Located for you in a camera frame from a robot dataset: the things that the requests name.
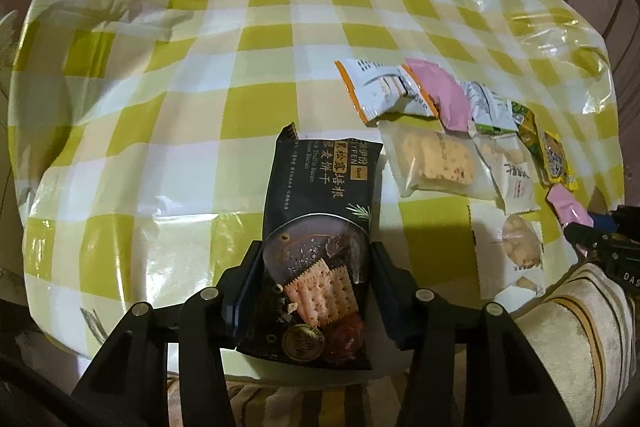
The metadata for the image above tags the yellow clear snack packet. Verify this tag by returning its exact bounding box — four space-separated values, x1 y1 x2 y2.
541 132 581 192

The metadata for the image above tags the brown striped cushion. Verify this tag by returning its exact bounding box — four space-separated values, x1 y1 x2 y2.
165 262 640 427

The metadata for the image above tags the white red-print snack packet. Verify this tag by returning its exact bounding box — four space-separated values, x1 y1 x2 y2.
472 134 542 215

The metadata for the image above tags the white round-cookie packet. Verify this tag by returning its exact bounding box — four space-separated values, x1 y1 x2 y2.
468 202 547 300

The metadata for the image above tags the white orange-edged snack packet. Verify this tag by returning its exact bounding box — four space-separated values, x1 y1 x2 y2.
334 58 407 125
397 67 442 121

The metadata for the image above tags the small pink snack packet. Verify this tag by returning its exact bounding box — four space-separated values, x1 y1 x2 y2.
546 184 596 228

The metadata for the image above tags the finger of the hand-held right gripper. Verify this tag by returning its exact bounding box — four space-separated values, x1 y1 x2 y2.
564 223 613 260
591 207 632 232

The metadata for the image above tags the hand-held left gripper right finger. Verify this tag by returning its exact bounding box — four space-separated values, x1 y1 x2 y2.
370 241 566 427

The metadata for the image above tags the black cracker packet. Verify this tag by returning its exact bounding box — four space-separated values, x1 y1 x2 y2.
235 123 383 370

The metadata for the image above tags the white green-print snack packet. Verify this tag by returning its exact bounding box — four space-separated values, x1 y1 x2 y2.
462 81 517 135

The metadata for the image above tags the small yellow snack packet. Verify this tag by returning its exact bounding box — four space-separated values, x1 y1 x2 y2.
517 112 548 158

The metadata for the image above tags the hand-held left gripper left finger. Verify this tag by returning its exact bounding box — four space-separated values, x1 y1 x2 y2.
72 239 266 427

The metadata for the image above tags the clear cracker packet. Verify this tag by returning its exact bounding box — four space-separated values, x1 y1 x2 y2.
376 119 478 198

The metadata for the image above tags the yellow white checked tablecloth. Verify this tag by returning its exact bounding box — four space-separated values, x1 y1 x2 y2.
7 0 621 383

## Work request:
Please write out every record above exactly, but leave the pictures out.

## Output of the exercise:
Located for you in a camera frame from a robot dataset: the things that the requests name.
The metadata for the image above tags the yellow clear snack packet. Verify this tag by returning its exact bounding box — four space-separated values, x1 y1 x2 y2.
541 132 581 192

The metadata for the image above tags the brown striped cushion. Verify this tag by returning its exact bounding box — four space-separated values, x1 y1 x2 y2.
165 262 640 427

The metadata for the image above tags the white red-print snack packet. Verify this tag by returning its exact bounding box — four space-separated values, x1 y1 x2 y2.
472 134 542 215

The metadata for the image above tags the white round-cookie packet. Verify this tag by returning its exact bounding box — four space-separated values, x1 y1 x2 y2.
468 202 547 300

The metadata for the image above tags the white orange-edged snack packet. Verify this tag by returning its exact bounding box — four space-separated values, x1 y1 x2 y2.
334 58 407 125
397 67 442 121

The metadata for the image above tags the small pink snack packet. Verify this tag by returning its exact bounding box — four space-separated values, x1 y1 x2 y2.
546 184 596 228

The metadata for the image above tags the finger of the hand-held right gripper. Verify this tag by returning its exact bounding box — four space-separated values, x1 y1 x2 y2.
564 223 613 260
591 207 632 232

The metadata for the image above tags the hand-held left gripper right finger. Verify this tag by returning its exact bounding box — four space-separated values, x1 y1 x2 y2.
370 241 566 427

The metadata for the image above tags the black cracker packet. Verify this tag by returning its exact bounding box — four space-separated values, x1 y1 x2 y2.
235 123 383 370

The metadata for the image above tags the white green-print snack packet. Verify this tag by returning its exact bounding box — four space-separated values, x1 y1 x2 y2.
462 81 517 135

The metadata for the image above tags the small yellow snack packet. Verify this tag by returning its exact bounding box — four space-separated values, x1 y1 x2 y2.
517 112 548 158

The metadata for the image above tags the hand-held left gripper left finger. Verify this tag by returning its exact bounding box — four space-separated values, x1 y1 x2 y2.
72 239 266 427

The metadata for the image above tags the clear cracker packet. Verify this tag by returning its exact bounding box — four space-separated values, x1 y1 x2 y2.
376 119 478 198

The metadata for the image above tags the yellow white checked tablecloth. Verify this tag by returning its exact bounding box — four space-separated values, x1 y1 x2 y2.
7 0 621 383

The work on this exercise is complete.